An on-site boutique carries goods from the Skin Pharm product line, which Griffin founded in 2018. She says the desire to develop a skincare collection stemmed from the same pain points that drove her to do the clinic. “I had been exposed to plenty of great skincare lines and medical-grade lines that we were administering to our patients at the time, but I could never invest in just one. I was never comfortable saying, ‘This provides all of the essentials that you need, but no less or no more,'” she says. “It was either too much and too many steps or there wasn’t enough, and we were missing an SPF people would actually want to use every day. The best SPF for you is the one that you actually want to apply. It did just organically happen in that we realized that we needed a skincare line to go along with these in-clinic treatments that we were doing.”

Sold via direct-to-consumer distribution, Skin Pharm product line kicked off with Papaya Enzyme Cleanser ($40) and has grown to contain nearly 30 stockkeeping units. Hero products include brightening Clarifying Pads ($50), and Youth Serum ($115), which is undergoing a reformulation that will be rolled out in September.

Youth Serum’s forthcoming formula will feature the popular ingredient niacinamide. “It just does everything for the skin,” says Griffin. The product will also contain a derivative of azelaic acid, an ingredient she plans to lace through Skin Pharm’s entire line going forward. The tweaked serum will be four times as strong as its predecessor, but Griffin says it’s “still very gentle and soothing. Overall, the formulation is slightly improved, and it’s even better for acne and rosacea. We just see tons of that in our clinics.”

“Interior design is a great creative outlet for me,” says Skin Pharm founder Maegan Griffin, who works to make sure that Skin Pharm’s interiors are homey and reflect on-trend decor. Pictured here is the Atlanta location of Skin Pharm that opened in 2020.
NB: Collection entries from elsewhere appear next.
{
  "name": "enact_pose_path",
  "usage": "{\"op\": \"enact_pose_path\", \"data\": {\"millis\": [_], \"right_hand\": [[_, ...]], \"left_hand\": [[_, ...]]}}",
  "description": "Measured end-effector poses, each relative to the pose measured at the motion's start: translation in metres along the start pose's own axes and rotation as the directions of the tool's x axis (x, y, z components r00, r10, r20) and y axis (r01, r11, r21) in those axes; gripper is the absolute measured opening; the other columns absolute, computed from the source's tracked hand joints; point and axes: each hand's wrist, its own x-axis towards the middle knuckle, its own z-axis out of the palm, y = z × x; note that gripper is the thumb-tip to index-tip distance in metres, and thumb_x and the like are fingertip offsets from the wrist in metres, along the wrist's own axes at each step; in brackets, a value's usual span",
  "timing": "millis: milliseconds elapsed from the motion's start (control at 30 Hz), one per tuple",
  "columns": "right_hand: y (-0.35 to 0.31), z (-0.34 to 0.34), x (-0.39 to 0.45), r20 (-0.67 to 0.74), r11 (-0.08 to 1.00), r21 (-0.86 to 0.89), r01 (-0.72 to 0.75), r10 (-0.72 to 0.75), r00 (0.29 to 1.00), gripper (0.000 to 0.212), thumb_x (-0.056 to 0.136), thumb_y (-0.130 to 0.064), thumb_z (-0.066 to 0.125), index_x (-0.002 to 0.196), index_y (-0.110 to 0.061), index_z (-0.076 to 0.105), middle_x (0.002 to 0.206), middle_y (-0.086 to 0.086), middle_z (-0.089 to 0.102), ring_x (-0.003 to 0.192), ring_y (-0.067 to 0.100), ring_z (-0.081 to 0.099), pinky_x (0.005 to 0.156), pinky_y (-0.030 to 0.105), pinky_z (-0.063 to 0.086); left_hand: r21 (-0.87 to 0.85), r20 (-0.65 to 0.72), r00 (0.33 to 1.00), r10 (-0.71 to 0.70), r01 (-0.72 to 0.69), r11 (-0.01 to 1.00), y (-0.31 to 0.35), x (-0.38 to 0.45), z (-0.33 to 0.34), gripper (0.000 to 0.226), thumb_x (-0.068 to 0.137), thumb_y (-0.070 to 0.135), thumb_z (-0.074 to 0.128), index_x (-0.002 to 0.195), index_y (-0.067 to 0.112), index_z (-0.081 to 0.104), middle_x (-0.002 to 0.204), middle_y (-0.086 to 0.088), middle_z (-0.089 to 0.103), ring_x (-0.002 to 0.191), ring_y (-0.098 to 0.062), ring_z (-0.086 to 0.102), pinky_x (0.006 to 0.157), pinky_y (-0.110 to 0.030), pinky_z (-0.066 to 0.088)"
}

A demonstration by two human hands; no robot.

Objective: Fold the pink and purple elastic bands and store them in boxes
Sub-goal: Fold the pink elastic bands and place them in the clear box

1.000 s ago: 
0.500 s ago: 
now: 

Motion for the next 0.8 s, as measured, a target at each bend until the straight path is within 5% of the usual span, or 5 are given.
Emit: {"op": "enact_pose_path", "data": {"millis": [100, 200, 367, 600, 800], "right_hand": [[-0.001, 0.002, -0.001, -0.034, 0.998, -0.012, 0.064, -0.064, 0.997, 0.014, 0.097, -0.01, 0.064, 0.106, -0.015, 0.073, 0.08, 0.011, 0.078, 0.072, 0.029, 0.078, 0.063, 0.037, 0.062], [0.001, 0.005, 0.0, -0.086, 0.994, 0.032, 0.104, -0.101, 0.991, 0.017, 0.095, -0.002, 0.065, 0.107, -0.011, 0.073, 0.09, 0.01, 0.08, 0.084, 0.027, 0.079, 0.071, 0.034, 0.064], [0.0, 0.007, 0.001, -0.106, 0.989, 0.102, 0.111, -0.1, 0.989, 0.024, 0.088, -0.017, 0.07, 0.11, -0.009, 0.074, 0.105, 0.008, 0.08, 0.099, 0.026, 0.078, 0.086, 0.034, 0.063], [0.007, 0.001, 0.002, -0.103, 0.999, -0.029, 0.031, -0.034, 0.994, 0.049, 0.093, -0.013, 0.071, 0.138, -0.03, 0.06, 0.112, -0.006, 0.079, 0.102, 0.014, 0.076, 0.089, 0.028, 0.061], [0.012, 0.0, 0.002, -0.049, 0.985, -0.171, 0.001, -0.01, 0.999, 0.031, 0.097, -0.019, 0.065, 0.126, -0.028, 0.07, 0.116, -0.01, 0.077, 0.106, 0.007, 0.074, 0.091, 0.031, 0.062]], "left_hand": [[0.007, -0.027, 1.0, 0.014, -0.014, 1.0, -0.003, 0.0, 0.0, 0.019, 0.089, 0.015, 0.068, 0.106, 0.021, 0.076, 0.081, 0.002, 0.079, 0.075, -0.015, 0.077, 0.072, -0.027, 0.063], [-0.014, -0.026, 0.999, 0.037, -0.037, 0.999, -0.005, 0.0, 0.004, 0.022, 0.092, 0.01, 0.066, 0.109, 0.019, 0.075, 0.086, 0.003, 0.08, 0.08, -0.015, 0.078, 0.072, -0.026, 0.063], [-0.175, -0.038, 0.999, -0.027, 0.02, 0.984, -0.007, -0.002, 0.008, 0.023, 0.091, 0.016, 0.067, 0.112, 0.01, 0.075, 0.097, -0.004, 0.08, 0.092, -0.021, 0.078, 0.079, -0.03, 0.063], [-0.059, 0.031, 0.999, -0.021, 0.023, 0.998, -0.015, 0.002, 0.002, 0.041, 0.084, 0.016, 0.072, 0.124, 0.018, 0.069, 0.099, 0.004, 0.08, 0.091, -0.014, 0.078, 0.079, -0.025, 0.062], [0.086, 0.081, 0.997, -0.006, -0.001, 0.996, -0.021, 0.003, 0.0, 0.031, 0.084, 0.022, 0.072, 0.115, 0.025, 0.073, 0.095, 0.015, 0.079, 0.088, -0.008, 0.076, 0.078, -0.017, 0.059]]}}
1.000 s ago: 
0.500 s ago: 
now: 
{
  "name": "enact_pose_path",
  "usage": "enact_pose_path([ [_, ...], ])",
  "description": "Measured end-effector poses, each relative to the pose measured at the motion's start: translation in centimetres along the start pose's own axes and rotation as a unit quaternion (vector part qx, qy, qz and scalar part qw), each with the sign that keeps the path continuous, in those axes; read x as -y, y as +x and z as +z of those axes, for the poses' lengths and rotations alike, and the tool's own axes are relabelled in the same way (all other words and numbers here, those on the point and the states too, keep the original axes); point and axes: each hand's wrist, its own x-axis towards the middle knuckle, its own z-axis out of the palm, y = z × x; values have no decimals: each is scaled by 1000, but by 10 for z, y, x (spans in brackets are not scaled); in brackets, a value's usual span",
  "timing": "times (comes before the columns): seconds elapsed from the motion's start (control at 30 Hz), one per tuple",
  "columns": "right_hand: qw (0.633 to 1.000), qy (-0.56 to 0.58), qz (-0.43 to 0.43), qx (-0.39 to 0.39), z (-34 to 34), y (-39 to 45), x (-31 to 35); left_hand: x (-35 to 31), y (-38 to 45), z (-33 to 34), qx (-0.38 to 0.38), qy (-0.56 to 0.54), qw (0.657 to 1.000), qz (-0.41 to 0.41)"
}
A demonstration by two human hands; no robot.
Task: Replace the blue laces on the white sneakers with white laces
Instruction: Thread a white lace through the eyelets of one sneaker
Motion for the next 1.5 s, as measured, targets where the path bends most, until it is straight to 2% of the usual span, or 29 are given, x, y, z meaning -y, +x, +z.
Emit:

In 2020, Skin Pharm opened a clinic in Atlanta’s Buckhead neighborhood. A Dallas outpost in the ritzy Turtle Creek neighborhood followed in 2021. In 2022, a Charlotte location is slated to open. Skin Pharm joins a growing field of cosmetic dermatology studios from the likes of Ject, Ever/Body and Alchemy 43. According to recent article in Business of Fashion, a Zoom boom has bolstered the studios amid the pandemic as clients continually staring at themselves on computers flock to them for tweaks to their appearance. Skin Pharm’s revenues have been doubling annually.

Other skin clinic companies have raised big money—Ever/Body pulled in $38 million in series B funding—but Skin Pharm is self-funded. “It’s really a labor of love,” says Griffin. “We’re doing this because we’re passionate, and we care. This isn’t because we have people breathing down our necks, telling us that we need to grow at a certain rate. I’m so close to it that I actually really want to maintain culture and make sure that we never grow too fast.”

That doesn’t mean that Skin Pharm is slowing down. “The skincare line is just so well-informed by these real patients coming in with these skin concerns, so it works hand-in-hand,” says Griffin.“We don’t want to have our plates too full, but we decided that it really would be a shame if we didn’t continue to grow.”